# Your instructions
Scan the entries below and say how many lines contain "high". Write only the number.

# Dataset records

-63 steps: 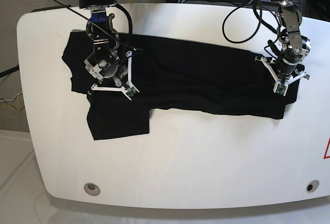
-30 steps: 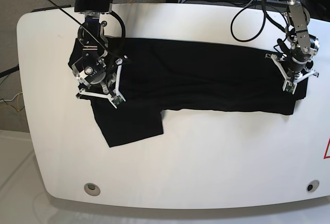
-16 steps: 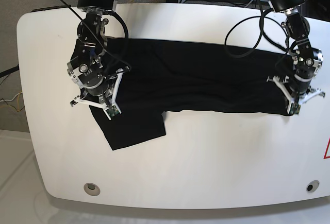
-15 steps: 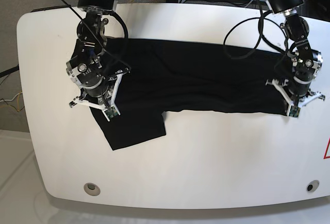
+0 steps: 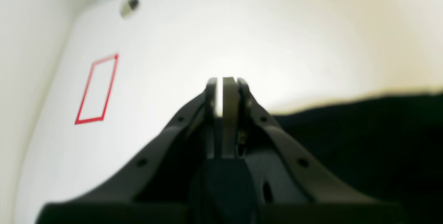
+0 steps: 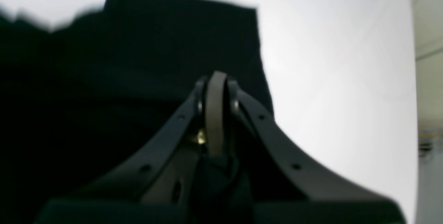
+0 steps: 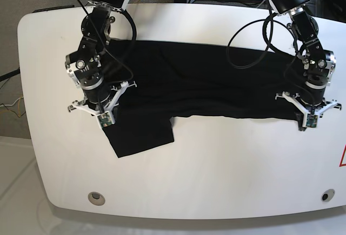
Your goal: Fold the T-shirt properly
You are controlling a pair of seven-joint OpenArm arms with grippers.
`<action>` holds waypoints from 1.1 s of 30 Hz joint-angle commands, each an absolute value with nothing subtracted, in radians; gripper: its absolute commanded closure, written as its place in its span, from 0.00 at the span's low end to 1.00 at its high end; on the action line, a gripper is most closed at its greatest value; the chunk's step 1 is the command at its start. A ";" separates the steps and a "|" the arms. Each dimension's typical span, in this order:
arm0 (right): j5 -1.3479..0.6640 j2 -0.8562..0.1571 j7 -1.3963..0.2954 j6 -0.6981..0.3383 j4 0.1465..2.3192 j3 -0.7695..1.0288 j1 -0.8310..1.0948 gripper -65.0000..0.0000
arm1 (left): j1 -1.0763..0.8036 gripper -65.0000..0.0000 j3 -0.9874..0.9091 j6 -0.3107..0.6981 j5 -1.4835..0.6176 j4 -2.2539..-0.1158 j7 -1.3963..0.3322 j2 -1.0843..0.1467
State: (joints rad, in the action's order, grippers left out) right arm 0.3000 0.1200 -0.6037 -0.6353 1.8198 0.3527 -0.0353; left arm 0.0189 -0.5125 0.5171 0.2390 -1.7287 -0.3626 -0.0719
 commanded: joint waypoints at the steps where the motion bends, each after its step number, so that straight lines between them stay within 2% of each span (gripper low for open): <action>1: 0.292 0.119 -0.507 -0.590 1.808 0.361 -0.045 1.00 | 0.035 0.97 -0.545 0.506 0.232 -1.748 -0.305 -0.084; 8: 0.294 0.111 -0.321 -0.466 1.712 0.360 -0.053 1.00 | 0.035 0.97 -0.604 0.506 0.232 -1.739 -0.268 -0.085; 12: 0.294 0.091 -0.283 -0.424 1.662 0.355 -0.087 0.98 | 0.035 0.97 -0.627 0.504 0.234 -1.722 -0.232 -0.087; 17: 0.294 0.087 -0.286 -0.386 1.577 0.355 -0.145 0.82 | 0.035 0.97 -0.657 0.504 0.237 -1.702 -0.191 -0.087; 23: 0.294 0.068 -0.291 -0.381 1.491 0.357 -0.214 0.54 | 0.030 0.97 -0.661 0.506 0.239 -1.689 -0.189 -0.090; 26: 0.294 0.051 -0.337 -0.381 1.469 0.354 -0.242 0.45 | 0.028 0.97 -0.661 0.509 0.240 -1.689 -0.189 -0.090; 33: 0.294 0.004 -0.476 -0.384 1.354 0.352 -0.364 0.41 | 0.005 0.97 -0.661 0.509 0.240 -1.692 -0.189 -0.090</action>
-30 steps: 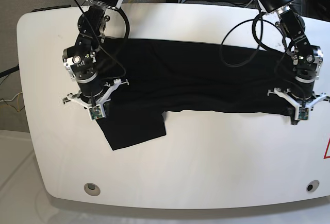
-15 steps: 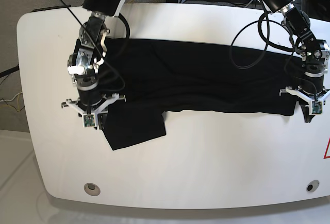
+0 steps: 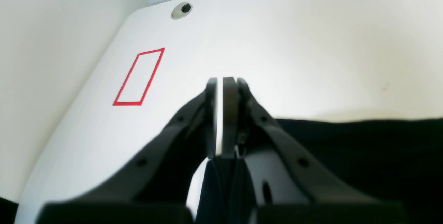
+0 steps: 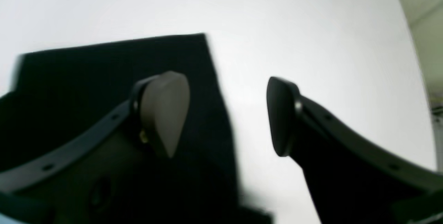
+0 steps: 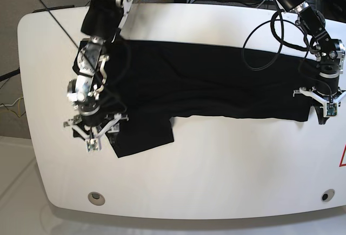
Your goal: Fold the T-shirt properly
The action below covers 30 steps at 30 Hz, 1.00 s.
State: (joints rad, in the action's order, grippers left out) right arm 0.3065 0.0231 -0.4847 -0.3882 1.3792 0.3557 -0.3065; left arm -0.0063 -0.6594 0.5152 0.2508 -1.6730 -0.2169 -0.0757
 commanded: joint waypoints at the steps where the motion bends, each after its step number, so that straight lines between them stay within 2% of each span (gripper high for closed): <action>1: 0.294 -0.004 -0.484 -0.386 1.331 0.352 -0.381 0.41 | 0.005 0.97 -0.661 0.509 0.240 -1.692 -0.189 -0.090; 13: 0.286 -0.120 -0.483 -0.423 0.980 0.252 -0.545 0.41 | -0.024 0.97 -0.661 0.509 0.240 -1.692 -0.189 -0.090; 30: 0.294 -0.134 -0.305 -0.418 0.682 0.248 -0.627 0.41 | -0.044 0.97 -0.661 0.509 0.240 -1.695 -0.191 -0.090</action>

# Answer box
2